• **Task statement**: Below is a listing. Copy each line of it that holds the word "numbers".

• **Given material**:
--------------------

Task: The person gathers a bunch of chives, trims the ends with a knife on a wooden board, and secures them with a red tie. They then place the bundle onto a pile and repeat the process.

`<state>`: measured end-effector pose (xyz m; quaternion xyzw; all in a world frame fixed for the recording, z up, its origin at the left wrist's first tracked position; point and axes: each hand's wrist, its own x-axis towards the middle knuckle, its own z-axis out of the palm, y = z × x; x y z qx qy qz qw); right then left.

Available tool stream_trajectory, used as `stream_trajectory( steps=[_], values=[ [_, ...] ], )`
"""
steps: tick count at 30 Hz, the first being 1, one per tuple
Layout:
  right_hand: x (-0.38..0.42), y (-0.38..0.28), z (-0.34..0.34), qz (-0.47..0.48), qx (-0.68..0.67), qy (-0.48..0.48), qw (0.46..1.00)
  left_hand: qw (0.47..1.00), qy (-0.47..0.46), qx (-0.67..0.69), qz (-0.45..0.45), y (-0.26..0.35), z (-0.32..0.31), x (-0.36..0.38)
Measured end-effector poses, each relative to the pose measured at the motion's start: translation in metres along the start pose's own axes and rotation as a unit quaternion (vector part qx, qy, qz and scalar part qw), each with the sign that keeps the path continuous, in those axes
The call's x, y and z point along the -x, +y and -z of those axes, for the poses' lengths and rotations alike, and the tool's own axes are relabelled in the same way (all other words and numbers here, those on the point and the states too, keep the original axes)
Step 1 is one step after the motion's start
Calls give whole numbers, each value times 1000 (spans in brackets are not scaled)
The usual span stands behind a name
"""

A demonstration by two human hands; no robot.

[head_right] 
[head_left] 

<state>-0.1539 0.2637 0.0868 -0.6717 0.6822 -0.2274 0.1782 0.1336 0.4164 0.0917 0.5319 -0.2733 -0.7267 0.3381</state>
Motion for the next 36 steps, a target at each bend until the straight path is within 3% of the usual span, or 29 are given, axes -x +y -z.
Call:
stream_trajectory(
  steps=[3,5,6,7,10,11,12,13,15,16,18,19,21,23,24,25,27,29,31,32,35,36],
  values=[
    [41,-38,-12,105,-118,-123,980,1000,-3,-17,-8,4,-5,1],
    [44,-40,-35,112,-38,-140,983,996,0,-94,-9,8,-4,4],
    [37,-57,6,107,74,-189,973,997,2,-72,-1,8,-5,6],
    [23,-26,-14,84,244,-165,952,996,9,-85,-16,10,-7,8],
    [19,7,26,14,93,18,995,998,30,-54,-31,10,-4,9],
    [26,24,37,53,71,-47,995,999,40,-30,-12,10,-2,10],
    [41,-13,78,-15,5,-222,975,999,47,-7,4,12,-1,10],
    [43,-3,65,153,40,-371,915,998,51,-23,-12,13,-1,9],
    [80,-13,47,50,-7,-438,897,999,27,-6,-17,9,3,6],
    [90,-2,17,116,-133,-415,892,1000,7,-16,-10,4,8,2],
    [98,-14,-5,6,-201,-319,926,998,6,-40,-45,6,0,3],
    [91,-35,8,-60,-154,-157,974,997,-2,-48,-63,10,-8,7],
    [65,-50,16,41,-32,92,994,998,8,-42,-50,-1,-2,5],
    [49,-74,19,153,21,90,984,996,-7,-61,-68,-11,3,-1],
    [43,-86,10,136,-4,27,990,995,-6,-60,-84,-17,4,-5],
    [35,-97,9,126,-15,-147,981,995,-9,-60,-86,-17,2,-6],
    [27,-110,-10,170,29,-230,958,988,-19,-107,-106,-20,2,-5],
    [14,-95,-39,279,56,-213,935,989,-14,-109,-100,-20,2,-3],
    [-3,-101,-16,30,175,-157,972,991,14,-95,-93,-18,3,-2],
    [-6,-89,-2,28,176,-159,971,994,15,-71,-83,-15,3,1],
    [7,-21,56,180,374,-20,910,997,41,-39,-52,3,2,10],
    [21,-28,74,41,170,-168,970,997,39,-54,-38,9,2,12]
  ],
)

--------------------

• **Task solution**:
The call's x, y and z point along the -x, +y and -z of those axes, for the poses' lengths and rotations alike, and the tool's own axes are relabelled in the same way (all other words and numbers here, those on the point and the states too, keep the original axes)
Calls give whole numbers, each value times 1000 (spans in brackets are not scaled)

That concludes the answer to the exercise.